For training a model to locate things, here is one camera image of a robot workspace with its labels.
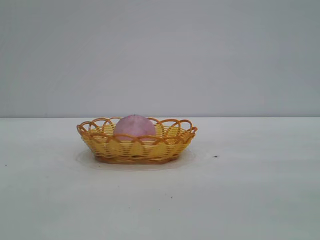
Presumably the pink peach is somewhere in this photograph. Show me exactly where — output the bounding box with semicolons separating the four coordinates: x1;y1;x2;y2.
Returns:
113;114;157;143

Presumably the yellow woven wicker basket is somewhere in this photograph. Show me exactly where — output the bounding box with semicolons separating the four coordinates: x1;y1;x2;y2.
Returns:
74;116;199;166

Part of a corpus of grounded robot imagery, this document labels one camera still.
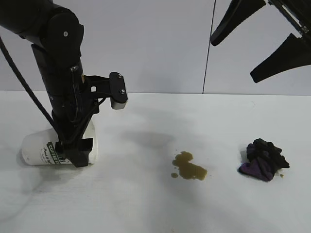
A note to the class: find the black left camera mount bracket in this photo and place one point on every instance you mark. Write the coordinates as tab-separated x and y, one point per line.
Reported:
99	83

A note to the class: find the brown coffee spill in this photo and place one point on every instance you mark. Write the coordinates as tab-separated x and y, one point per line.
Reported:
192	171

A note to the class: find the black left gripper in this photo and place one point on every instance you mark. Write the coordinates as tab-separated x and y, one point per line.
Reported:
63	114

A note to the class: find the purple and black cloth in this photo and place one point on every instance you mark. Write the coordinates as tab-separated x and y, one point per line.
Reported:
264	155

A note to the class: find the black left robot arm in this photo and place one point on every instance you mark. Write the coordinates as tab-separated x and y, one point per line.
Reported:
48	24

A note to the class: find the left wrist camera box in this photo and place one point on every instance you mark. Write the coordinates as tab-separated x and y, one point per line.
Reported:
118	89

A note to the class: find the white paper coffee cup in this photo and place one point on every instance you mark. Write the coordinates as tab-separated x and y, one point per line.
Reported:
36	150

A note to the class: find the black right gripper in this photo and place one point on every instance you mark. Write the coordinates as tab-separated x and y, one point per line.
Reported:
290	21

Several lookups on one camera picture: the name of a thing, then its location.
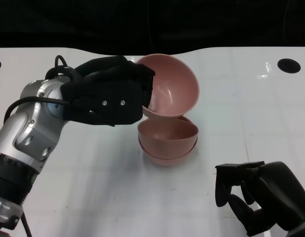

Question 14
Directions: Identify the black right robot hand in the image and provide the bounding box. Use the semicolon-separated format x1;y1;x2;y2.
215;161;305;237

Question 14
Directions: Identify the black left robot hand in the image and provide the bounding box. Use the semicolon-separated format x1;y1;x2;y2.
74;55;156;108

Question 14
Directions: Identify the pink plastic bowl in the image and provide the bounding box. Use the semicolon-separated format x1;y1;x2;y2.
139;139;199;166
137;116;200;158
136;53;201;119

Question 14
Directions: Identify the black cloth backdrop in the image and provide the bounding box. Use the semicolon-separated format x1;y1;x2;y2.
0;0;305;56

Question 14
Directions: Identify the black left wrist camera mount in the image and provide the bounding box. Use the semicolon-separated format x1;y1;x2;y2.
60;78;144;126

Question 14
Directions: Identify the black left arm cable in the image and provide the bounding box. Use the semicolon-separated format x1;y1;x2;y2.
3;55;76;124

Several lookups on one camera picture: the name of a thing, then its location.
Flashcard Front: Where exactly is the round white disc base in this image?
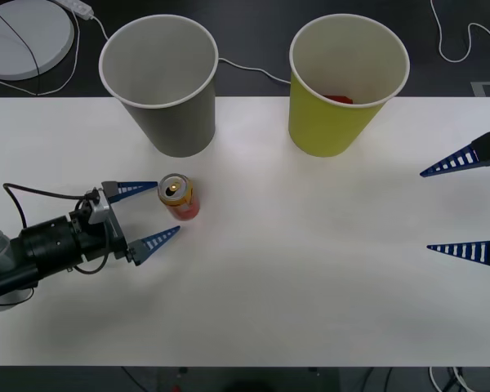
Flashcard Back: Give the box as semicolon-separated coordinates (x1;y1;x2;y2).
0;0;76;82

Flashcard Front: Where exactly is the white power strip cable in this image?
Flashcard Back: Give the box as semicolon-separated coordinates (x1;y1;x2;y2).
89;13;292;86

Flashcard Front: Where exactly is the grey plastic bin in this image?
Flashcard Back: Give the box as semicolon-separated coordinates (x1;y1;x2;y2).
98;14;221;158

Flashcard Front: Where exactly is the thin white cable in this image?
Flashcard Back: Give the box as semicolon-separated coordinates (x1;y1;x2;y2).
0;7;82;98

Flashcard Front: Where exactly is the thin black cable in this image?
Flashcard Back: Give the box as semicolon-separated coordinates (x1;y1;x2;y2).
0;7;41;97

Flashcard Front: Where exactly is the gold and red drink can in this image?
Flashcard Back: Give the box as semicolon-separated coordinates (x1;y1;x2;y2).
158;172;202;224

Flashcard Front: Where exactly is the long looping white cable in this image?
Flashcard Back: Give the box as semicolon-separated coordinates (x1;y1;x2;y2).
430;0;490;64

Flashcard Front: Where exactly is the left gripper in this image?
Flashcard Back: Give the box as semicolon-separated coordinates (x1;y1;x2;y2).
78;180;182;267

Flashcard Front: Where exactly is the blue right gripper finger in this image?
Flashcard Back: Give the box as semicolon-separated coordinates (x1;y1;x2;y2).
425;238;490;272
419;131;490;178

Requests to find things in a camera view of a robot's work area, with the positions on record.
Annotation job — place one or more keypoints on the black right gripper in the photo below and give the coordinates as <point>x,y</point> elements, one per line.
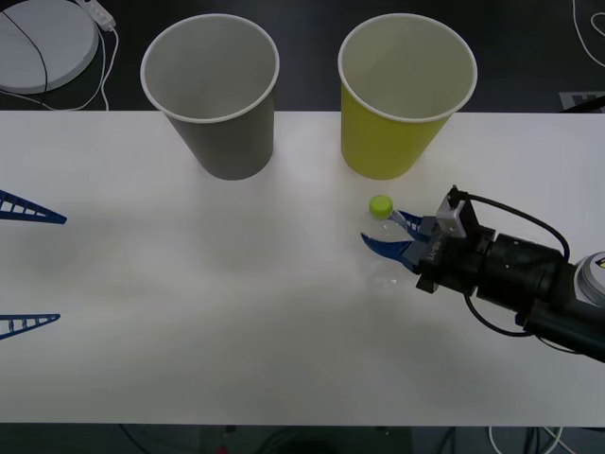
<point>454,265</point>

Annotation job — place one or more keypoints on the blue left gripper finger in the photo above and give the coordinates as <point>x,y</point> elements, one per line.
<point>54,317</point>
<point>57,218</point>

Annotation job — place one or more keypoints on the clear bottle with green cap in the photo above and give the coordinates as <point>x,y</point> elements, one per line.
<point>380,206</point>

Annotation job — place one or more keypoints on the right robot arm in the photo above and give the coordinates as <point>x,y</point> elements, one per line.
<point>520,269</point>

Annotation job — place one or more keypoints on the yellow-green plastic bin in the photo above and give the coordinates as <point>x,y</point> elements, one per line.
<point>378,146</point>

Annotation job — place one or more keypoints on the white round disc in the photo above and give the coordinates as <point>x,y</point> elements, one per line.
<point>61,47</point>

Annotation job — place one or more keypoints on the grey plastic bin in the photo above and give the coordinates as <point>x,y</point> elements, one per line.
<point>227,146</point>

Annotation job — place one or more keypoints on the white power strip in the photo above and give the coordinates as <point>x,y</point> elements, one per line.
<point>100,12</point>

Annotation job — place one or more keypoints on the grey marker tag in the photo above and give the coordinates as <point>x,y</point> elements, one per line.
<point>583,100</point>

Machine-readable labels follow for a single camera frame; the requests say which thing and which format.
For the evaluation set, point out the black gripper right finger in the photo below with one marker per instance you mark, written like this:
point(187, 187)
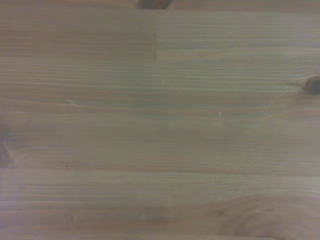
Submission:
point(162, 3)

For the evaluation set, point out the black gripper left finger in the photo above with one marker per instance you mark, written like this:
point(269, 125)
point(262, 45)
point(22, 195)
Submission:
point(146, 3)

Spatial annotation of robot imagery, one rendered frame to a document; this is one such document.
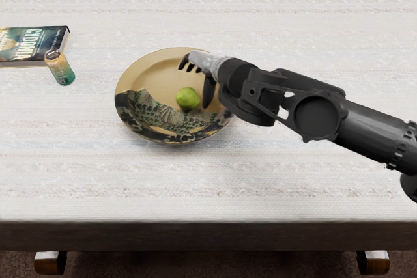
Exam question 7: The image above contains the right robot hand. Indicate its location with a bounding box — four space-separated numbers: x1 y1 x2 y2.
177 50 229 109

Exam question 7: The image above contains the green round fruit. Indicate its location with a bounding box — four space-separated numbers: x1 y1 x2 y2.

==

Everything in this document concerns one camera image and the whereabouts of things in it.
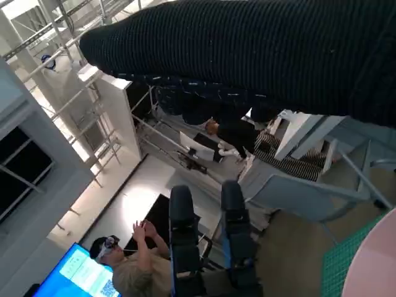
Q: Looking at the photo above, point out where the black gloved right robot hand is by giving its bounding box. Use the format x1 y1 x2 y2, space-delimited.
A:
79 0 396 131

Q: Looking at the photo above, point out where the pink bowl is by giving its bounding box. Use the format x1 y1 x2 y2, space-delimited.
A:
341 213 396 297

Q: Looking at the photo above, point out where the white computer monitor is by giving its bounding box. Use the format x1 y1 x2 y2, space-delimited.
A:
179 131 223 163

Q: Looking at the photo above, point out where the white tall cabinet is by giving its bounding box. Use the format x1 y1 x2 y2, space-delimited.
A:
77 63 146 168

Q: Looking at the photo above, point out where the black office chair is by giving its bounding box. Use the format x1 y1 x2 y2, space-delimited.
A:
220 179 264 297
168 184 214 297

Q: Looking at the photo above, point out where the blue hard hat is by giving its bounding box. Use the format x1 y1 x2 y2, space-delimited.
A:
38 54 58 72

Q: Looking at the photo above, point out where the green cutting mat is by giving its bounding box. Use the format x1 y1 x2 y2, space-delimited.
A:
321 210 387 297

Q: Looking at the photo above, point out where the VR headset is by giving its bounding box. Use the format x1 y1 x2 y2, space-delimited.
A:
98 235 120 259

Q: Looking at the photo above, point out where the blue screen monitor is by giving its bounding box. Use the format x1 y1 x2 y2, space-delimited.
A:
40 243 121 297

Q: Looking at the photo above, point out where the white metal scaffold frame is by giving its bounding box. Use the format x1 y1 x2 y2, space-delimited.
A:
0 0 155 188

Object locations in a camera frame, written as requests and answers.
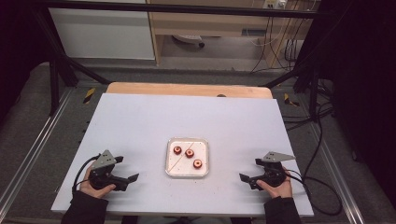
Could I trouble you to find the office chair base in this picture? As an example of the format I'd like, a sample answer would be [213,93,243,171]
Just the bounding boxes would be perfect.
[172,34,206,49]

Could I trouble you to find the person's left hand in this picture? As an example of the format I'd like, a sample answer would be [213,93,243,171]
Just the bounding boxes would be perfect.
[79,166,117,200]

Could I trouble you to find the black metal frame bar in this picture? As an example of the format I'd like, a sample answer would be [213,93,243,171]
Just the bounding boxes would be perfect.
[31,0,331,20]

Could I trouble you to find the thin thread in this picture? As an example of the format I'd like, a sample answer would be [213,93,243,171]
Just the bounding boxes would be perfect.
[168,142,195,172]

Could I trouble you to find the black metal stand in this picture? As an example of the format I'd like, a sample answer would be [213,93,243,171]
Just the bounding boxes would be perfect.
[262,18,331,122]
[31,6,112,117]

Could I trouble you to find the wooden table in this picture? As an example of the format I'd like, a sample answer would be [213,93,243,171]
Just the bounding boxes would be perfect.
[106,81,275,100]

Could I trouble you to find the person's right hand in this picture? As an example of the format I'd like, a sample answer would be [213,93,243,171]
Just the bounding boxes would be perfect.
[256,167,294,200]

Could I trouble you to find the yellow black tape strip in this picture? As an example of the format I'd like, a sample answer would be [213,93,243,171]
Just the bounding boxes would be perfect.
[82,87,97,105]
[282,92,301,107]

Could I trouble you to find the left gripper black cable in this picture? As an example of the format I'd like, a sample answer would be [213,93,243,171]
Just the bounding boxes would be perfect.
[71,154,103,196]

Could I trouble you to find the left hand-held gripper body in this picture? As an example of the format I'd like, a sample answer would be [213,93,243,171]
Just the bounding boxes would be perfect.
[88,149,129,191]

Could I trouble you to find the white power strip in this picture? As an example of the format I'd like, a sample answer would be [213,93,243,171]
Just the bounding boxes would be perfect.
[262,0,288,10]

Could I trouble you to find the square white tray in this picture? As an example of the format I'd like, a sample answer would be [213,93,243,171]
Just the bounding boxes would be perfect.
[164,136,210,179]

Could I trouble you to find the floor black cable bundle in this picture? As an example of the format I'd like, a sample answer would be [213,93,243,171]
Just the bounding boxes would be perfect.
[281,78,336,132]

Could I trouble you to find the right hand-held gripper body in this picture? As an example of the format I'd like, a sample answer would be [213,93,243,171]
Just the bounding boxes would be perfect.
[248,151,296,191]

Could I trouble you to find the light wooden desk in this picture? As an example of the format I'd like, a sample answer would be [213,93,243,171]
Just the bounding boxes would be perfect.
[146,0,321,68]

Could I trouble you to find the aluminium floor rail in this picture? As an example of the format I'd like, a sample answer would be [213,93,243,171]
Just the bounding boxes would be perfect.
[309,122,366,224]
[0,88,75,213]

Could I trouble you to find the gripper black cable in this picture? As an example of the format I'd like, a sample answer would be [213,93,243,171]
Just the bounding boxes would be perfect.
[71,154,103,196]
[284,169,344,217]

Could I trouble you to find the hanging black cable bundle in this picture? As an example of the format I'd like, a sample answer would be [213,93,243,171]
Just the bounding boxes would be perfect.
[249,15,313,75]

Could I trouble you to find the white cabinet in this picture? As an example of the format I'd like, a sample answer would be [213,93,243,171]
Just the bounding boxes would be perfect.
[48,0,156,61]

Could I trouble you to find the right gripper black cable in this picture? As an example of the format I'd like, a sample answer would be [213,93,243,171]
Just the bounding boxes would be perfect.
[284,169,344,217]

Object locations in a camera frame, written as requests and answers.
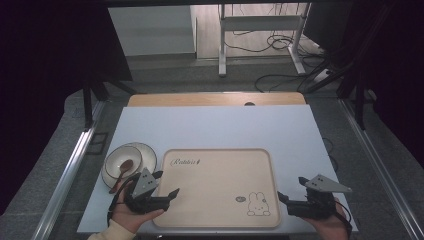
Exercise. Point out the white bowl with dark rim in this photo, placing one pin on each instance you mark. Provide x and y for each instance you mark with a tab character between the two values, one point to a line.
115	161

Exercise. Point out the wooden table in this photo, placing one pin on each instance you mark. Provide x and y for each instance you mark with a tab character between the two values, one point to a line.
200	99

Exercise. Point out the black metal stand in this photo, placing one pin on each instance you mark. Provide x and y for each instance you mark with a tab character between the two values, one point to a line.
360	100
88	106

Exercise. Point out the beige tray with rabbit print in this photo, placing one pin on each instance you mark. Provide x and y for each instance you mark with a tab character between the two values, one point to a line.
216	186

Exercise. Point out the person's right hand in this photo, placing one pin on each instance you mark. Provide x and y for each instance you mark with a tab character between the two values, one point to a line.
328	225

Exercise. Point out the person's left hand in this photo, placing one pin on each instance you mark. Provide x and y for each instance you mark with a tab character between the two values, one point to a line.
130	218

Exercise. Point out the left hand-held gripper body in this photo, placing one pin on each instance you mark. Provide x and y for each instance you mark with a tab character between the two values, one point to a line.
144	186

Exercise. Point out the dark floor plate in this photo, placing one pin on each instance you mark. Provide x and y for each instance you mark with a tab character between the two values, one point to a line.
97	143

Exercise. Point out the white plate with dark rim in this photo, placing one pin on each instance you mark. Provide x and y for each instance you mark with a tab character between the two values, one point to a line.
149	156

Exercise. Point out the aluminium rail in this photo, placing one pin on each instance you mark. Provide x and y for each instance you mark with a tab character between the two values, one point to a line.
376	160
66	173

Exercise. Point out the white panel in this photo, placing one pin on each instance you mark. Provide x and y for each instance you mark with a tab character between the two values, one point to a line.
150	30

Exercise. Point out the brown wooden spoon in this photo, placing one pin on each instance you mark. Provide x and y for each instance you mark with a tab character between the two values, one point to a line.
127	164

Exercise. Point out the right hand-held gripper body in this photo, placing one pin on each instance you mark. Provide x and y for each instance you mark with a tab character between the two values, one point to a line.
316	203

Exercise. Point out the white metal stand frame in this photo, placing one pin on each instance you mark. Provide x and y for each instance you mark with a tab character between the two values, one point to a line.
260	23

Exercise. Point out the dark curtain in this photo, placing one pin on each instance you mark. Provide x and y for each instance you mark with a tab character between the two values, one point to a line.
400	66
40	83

==

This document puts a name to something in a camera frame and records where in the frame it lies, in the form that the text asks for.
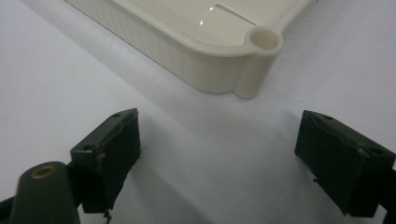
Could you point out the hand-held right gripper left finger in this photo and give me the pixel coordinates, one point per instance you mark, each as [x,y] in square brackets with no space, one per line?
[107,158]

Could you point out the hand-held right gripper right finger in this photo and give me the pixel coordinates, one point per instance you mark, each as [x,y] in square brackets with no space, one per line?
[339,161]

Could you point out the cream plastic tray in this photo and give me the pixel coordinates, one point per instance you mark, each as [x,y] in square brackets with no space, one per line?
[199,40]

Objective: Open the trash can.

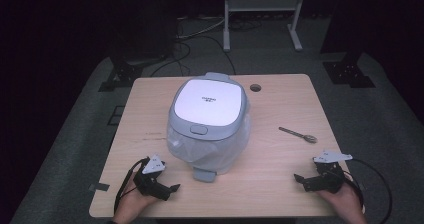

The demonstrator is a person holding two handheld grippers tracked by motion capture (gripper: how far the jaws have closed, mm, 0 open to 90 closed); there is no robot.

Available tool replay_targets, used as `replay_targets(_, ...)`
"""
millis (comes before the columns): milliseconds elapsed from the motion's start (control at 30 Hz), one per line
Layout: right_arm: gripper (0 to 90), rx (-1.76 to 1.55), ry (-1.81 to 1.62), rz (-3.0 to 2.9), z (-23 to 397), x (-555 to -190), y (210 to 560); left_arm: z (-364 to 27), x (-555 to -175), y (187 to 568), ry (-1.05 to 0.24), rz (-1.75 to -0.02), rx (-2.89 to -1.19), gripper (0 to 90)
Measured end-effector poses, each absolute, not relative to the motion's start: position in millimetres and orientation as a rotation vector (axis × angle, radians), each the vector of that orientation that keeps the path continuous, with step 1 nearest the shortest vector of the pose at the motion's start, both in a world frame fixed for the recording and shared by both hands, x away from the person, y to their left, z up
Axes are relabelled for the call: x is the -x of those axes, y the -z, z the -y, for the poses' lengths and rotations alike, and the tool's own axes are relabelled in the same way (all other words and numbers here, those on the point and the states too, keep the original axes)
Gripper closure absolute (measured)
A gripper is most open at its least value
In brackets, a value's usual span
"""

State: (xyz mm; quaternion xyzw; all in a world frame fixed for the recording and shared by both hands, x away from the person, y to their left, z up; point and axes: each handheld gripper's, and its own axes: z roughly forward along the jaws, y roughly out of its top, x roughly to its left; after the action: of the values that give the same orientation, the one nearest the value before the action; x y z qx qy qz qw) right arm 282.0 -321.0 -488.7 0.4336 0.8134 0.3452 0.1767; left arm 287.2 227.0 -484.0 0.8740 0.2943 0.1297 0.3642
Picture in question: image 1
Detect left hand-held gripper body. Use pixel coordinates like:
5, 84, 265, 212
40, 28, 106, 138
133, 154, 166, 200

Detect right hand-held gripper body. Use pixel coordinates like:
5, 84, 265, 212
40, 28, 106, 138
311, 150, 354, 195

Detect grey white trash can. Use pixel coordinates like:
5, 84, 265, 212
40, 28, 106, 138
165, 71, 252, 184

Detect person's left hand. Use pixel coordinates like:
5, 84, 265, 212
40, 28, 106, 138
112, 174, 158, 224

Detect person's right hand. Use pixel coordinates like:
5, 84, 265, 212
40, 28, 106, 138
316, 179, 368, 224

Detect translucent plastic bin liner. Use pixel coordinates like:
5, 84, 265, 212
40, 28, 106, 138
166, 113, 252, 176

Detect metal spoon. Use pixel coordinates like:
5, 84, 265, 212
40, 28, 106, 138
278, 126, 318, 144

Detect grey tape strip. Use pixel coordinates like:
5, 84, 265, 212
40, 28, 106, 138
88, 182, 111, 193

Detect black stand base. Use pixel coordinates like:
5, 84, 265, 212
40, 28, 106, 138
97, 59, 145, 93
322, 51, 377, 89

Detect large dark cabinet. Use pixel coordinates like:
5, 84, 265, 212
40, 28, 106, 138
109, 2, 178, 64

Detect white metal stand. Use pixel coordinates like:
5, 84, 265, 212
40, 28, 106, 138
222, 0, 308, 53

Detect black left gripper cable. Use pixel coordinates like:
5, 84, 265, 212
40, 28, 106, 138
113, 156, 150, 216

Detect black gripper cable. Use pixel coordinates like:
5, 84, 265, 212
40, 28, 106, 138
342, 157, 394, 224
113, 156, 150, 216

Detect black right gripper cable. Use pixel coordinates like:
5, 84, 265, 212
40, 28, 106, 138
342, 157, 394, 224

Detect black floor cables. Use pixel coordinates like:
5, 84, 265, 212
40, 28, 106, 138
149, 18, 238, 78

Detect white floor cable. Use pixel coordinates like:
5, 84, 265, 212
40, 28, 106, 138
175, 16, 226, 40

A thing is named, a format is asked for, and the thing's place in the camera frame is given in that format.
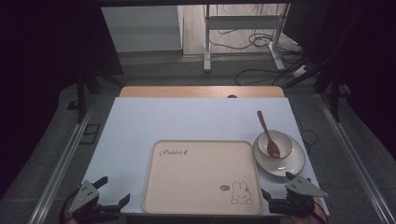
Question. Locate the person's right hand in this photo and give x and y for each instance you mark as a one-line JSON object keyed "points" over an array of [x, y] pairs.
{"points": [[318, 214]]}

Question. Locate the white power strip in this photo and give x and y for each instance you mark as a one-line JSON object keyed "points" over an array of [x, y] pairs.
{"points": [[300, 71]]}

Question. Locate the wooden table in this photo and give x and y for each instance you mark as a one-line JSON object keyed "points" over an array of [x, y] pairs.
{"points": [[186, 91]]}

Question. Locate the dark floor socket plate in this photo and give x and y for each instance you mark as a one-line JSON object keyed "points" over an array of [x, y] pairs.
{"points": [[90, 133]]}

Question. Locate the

— Task objective —
Whenever the string "poses" turns up in a line above, copy that line out.

— Response area —
Measured end-effector poses, each absolute, not relative to the motion's start: position in millimetres and orientation as a rotation vector (axis × angle, radians), each the vector of that orientation that keeps the path continuous, with step 1 nearest the shortest vector of the pose at the motion's start, both in a world frame fixed for the recording and shared by both hands, x away from the person, y to their left, z up
Axes are relabelled for the call: x is the -x of those axes, y the -z, z the -y, for the poses' lengths and rotations alike, and the tool's own axes are relabelled in the same way (all other words and numbers here, those on the point and the states too, keep the original axes)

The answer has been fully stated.